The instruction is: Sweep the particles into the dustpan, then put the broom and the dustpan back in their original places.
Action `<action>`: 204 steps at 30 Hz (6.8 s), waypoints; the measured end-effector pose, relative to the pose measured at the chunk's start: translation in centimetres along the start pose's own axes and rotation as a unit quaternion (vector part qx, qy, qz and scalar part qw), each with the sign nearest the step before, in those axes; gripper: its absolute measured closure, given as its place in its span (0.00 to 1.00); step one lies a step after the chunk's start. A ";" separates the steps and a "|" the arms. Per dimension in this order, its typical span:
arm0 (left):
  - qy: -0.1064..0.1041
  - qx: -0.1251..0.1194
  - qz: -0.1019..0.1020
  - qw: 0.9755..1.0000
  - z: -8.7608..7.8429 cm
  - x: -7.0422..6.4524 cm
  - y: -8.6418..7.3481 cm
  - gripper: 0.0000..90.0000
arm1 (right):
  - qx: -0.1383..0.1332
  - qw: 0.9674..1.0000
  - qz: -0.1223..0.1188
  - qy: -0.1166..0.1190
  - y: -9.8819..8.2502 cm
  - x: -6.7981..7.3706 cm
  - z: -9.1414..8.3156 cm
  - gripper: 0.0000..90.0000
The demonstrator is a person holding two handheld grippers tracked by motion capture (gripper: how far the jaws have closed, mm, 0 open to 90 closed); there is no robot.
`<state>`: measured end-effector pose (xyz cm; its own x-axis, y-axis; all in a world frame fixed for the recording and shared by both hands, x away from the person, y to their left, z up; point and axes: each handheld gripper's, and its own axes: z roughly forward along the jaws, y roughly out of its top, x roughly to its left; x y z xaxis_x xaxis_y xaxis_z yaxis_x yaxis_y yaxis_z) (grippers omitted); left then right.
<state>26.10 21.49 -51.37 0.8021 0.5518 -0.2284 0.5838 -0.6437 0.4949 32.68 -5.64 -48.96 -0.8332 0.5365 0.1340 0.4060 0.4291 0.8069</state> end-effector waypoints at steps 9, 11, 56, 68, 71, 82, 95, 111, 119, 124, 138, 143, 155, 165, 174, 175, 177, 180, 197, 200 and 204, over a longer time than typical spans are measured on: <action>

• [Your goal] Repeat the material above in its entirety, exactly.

• [Result]
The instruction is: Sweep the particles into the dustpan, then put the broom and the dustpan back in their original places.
Action `<action>`: 204 steps at 30 Hz (6.8 s), waypoints; the measured end-effector pose, relative to the pose measured at the chunk's start: translation in centimetres along the start pose's own axes and rotation as a unit quaternion (vector part qx, qy, qz and scalar part qw), each with the sign nearest the step before, in those axes; gripper: its absolute measured closure, given as its place in its span (0.00 to 1.00); step one lies a step after the chunk's start. A ";" separates the steps and a "|" the arms. Per dimension in this order, its typical span:
arm0 (left):
  - qy: -0.1064..0.1041
  - qx: -0.1251..0.1194
  - qz: -0.1019..0.1020
  - qw: 0.9755..1.0000
  - z: -8.7608..7.8429 cm
  - x: -7.0422..6.4524 cm
  - y: -8.6418..7.3481 cm
  - gripper: 0.0000..90.0000
arm1 (right):
  - qx: -0.1383..0.1332
  - qw: 0.9674..1.0000
  - qz: -0.1223..0.1188
  - qy: -0.1166..0.1190
  - y: -9.8819..8.2502 cm
  - x: -6.7981..7.3706 cm
  - z: -9.1414..8.3156 cm
  - gripper: 0.0000..90.0000
The demonstrator is a person holding two handheld grippers tracked by motion capture (gripper: how far the jaws have closed, mm, 0 open to 90 closed); there is no robot.
`<state>`: measured end-effector pose (xyz cm; its own x-axis, y-axis; all in a world frame fixed for the recording and shared by both hands, x away from the person, y to their left, z up; point and axes: each handheld gripper's, and its own axes: z roughly forward along the jaws, y roughly out of its top, x roughly to its left; x y z xaxis_x xaxis_y xaxis_z yaxis_x yaxis_y yaxis_z) (grippers omitted); left then right.
<state>26.10 21.49 -51.37 0.8021 0.5518 -0.2284 0.5838 -0.6437 0.4949 32.68 -5.64 -48.96 -0.8332 0.5365 0.1340 0.4060 0.4291 0.8069</state> end-effector waypoints at steps 9, 11, 56, 68, 71, 82, 95, 111, 119, 124, 138, 143, 155, 165, 174, 175, 177, 180, 197, 200 and 204, over a longer time than typical spans are measured on: <action>

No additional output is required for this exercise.